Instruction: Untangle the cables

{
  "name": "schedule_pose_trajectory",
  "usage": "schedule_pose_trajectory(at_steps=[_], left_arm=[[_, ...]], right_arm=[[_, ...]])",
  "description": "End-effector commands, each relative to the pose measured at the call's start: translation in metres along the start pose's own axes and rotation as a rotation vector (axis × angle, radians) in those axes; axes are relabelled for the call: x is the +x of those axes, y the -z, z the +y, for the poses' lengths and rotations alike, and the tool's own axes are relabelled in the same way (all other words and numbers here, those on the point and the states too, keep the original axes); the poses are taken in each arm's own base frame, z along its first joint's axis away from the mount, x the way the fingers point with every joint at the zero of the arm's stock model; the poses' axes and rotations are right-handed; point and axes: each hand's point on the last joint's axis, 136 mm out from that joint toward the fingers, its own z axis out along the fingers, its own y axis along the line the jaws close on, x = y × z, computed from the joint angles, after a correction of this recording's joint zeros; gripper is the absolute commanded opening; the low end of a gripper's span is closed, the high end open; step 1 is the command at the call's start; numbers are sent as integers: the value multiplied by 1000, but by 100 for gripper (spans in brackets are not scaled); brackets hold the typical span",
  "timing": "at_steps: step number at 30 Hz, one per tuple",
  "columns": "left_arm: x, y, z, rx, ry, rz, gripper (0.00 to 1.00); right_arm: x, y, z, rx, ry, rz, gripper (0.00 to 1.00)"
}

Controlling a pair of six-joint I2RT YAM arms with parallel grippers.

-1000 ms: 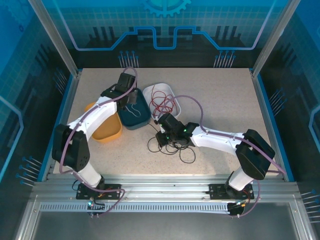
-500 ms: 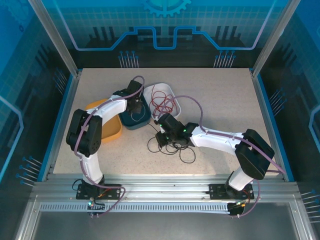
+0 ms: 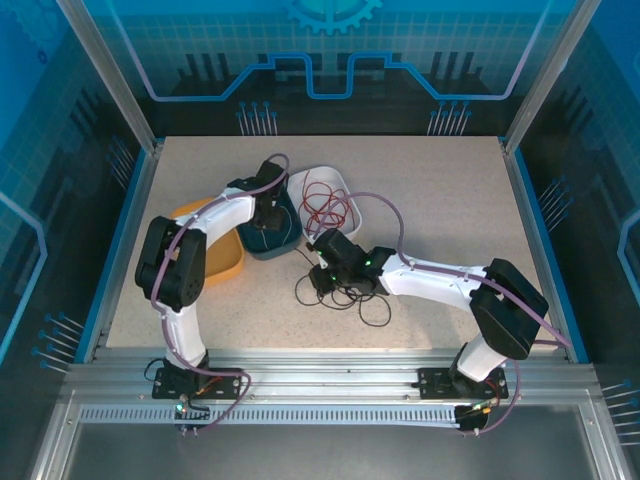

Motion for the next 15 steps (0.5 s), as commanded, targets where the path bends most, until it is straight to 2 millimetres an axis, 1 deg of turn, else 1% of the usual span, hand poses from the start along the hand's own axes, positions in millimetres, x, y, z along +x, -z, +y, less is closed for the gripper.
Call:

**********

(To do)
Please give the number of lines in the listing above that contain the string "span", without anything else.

(Exercise result)
2